Project PrEPare (ATN 110) provided PrEP and evidence-based HIV prevention interventions to young MSM for 48 weeks. Prior to initiating PrEP, participants received an evidence-based HIV prevention intervention. After initiation, participants received
23 Low adherence was defined as having TFV-DP levels above the lower limit of quantitation (10 ng/mL).
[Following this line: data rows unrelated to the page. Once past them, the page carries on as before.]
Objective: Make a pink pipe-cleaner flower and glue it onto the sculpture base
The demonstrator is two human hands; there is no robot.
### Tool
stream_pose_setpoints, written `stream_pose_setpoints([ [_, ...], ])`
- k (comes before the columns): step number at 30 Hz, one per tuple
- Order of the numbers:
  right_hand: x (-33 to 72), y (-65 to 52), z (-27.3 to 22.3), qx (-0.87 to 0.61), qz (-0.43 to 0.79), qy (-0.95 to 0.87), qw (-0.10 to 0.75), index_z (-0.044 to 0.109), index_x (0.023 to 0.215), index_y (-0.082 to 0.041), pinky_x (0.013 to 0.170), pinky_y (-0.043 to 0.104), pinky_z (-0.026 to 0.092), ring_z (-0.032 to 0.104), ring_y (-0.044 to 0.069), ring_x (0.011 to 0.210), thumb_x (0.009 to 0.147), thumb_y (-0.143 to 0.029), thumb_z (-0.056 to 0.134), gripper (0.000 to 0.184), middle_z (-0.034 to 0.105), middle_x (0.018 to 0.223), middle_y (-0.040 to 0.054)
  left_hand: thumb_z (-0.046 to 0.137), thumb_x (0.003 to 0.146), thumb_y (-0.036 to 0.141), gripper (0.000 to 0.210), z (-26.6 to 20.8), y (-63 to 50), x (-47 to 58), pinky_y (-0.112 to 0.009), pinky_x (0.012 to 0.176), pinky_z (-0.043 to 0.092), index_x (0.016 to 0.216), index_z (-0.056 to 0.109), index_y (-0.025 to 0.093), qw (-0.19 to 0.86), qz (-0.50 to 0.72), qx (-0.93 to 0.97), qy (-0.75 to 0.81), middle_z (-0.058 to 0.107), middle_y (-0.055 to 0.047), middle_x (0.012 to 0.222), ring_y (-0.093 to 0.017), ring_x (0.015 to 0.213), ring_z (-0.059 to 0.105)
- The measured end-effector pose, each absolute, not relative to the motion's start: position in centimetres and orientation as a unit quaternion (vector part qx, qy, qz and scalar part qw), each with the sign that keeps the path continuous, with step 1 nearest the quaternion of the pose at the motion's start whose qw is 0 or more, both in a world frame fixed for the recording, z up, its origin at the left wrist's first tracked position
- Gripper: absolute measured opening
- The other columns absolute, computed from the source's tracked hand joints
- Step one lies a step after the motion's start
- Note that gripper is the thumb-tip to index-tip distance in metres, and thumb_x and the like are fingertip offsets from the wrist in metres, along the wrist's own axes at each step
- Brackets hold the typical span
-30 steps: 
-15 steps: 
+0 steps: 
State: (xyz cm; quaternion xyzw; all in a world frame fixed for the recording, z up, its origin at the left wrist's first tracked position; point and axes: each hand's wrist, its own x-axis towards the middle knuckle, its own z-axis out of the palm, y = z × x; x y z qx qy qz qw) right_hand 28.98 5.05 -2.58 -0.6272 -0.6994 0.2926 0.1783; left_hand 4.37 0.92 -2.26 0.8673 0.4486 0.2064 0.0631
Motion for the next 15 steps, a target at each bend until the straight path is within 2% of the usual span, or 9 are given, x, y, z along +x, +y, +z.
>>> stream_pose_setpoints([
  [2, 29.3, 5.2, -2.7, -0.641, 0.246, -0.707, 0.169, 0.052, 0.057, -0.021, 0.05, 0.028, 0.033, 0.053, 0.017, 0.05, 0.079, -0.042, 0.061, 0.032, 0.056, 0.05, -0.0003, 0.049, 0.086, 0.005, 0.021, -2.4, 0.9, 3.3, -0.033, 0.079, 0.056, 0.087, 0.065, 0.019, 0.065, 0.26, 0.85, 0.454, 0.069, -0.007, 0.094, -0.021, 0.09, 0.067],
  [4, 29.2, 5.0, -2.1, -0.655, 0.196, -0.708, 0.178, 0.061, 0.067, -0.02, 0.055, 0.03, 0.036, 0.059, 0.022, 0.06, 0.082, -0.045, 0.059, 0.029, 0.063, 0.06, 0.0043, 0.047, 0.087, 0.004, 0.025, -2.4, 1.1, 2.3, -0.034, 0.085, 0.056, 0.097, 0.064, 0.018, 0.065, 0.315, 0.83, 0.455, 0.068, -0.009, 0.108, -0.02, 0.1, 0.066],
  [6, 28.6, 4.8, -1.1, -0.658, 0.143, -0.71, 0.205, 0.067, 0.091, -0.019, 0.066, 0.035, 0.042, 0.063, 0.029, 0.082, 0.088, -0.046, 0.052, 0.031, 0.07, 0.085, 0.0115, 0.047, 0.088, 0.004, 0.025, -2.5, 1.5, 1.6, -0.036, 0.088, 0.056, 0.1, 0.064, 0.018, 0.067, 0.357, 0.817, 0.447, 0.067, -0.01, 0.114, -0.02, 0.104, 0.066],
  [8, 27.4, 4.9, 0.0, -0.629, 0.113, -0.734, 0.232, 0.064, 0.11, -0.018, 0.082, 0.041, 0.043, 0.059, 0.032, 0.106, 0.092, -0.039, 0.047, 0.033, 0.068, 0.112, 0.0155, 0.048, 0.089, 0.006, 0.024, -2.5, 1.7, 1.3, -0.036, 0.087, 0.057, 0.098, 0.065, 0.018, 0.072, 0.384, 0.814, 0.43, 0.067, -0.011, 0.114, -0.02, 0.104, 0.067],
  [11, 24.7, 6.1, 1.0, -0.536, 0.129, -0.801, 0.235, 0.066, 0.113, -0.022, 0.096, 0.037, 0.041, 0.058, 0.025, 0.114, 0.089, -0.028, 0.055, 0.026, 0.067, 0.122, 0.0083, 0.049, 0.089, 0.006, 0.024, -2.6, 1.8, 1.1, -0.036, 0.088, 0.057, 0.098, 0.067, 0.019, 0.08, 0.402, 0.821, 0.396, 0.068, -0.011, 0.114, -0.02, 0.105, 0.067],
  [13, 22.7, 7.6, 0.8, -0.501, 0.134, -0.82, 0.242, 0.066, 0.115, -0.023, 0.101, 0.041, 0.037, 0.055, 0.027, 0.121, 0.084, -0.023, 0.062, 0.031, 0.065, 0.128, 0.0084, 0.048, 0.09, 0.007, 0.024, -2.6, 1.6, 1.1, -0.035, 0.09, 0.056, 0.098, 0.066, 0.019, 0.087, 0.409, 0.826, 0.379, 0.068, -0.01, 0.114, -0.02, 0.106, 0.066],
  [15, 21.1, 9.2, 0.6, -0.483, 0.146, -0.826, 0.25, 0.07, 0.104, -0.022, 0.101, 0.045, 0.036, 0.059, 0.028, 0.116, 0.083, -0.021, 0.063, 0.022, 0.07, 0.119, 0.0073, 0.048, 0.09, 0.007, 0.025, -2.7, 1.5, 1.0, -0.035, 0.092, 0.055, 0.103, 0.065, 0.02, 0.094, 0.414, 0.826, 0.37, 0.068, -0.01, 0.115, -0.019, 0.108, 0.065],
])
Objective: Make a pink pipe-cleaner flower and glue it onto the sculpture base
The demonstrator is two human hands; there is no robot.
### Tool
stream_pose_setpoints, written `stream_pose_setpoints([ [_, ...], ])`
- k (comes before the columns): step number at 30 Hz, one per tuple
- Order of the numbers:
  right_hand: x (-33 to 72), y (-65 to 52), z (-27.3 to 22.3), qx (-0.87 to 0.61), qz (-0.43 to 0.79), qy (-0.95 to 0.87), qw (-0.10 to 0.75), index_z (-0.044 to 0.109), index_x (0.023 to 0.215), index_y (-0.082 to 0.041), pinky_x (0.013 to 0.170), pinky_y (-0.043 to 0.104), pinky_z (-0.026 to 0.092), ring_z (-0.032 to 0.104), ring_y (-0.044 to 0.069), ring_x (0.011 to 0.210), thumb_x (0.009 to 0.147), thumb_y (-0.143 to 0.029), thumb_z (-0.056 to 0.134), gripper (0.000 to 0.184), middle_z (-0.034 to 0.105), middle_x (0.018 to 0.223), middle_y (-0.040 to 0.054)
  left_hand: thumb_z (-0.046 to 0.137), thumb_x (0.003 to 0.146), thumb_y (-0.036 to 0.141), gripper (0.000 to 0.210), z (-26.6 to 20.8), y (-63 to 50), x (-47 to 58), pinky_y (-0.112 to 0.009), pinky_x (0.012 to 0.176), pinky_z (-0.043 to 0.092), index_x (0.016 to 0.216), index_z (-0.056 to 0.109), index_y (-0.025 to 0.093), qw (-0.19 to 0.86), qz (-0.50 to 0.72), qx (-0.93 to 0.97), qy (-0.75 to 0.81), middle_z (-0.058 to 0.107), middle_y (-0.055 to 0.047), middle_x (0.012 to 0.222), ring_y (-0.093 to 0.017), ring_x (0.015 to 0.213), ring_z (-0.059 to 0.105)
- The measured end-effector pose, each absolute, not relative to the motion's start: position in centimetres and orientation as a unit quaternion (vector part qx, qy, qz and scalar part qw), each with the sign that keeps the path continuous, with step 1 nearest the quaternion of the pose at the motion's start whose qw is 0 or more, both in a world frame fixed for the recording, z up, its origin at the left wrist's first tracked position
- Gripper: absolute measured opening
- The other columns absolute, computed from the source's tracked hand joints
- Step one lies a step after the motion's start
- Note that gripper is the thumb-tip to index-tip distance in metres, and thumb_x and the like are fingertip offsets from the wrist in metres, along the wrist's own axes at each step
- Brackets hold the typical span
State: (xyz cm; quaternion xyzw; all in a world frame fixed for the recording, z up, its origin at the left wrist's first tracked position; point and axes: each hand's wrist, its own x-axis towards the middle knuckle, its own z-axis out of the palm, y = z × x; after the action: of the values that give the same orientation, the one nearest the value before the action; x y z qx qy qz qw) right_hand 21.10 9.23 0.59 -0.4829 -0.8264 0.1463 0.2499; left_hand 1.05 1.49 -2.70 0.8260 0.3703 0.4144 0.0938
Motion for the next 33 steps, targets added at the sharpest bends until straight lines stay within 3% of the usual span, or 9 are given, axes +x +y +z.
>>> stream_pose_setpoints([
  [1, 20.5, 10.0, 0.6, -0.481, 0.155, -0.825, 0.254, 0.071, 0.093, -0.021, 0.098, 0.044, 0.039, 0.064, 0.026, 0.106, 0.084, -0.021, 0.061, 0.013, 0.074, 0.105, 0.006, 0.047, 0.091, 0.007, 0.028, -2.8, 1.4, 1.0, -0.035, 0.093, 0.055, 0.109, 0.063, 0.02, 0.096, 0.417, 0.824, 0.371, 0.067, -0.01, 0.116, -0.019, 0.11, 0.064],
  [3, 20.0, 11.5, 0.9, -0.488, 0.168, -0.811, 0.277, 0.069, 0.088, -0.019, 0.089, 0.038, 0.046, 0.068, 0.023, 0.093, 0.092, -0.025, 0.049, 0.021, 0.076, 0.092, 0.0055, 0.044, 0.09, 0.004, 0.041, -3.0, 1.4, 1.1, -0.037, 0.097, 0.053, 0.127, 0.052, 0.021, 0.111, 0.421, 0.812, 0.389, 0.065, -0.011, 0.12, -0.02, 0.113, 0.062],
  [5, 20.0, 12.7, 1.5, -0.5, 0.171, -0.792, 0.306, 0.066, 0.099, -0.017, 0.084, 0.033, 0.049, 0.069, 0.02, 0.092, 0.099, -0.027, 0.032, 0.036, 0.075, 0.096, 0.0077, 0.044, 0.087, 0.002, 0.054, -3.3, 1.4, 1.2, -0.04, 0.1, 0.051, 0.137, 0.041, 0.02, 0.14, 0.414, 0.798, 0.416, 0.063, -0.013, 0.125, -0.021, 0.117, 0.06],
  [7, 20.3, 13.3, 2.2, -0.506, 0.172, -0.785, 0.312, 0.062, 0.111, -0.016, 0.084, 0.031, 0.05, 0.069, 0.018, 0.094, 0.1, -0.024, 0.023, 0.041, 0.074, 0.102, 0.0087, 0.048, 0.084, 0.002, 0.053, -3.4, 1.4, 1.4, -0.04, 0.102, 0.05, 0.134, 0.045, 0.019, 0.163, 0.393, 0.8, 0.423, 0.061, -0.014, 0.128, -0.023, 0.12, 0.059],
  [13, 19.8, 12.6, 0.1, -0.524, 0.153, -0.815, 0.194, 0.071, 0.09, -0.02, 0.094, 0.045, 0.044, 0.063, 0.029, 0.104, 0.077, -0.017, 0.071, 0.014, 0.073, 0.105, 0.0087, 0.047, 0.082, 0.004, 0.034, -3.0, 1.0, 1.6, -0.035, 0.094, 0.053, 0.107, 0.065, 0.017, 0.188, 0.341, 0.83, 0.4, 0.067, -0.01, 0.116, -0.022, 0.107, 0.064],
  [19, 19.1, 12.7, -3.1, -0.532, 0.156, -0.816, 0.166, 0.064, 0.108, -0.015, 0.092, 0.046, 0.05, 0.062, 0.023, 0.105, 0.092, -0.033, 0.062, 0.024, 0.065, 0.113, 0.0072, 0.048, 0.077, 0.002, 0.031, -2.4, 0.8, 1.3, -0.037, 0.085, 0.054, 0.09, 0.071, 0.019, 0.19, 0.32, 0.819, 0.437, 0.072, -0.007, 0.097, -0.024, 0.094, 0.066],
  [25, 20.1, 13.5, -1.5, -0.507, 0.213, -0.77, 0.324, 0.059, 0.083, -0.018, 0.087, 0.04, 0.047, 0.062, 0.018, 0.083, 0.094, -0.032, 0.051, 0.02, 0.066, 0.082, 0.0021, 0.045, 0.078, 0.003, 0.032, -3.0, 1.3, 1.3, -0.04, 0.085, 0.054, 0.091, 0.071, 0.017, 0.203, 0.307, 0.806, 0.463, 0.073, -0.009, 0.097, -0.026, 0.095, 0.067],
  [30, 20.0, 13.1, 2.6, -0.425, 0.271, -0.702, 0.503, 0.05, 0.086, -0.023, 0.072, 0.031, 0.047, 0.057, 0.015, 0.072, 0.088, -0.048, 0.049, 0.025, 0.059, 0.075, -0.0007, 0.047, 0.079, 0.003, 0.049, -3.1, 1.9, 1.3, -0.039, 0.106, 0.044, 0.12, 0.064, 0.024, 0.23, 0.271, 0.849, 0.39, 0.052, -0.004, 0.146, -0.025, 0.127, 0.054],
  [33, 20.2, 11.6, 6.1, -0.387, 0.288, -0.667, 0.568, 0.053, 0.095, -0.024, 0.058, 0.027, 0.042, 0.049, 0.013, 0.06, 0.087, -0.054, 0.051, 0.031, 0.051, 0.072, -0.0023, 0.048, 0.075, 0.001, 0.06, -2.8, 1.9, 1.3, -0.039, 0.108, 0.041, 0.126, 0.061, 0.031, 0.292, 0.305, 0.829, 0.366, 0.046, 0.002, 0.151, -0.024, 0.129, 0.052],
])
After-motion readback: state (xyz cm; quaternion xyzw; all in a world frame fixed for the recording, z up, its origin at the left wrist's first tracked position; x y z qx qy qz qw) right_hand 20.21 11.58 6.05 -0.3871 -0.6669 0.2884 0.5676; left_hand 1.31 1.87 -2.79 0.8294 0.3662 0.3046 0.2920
sexual health promotion and adherence counseling at each visit. Participants (n = 200) were enrolled from 12 urban sites in the US (73). Over 90% of participants reported the counseling and the study overall as acceptable (74). As measured by DBS, a majority of participants had protective concentrations of PrEP during the first 12 weeks, but by week 48, this proportion decreased to 28% of participants (74). African American/Black participants’ median levels of PrEP were below the protective threshold throughout the study (74). These findings echo findings from the other demonstration projects,
suggesting that adherence support is needed for young MSM, and young African American/Black MSM in particular.
Though these demonstration projects did not focus on WOC, they offer useful insights into PrEP provision. These projects showcase comprehensive PrEP care that, in addition to following PrEP clinical guidelines, provided client-centered care (i.e., how PrEP fits into their own care plans, or culturally-tailored counseling), and linkages to other social services as needed. Age and race disparities exist in PrEP adherence. Though MSM of color appear to accept targeted adherence counseling and PrEP, adherence was low in this group. In the three demonstration projects that included both African
American/Black and non-African American/Black participants, the former group was less likely to have protective concentrations of PrEP compared to their peers. This finding was particularly evident in Project PrePARE, in which young African American/Black MSM participants never achieved protective levels of PrEP during the course of the study. Tailored adherence counseling, such as the C4 counseling provided in HPTN 073 or the escalated adherence counseling provided in PATH-PrEP, appeared to boost
adherence. When considering PrEP implementation for WOC, health care workers will need to understand not only if WOC find PrEP acceptable, but how to translate
acceptance into uptake and support PrEP adherence.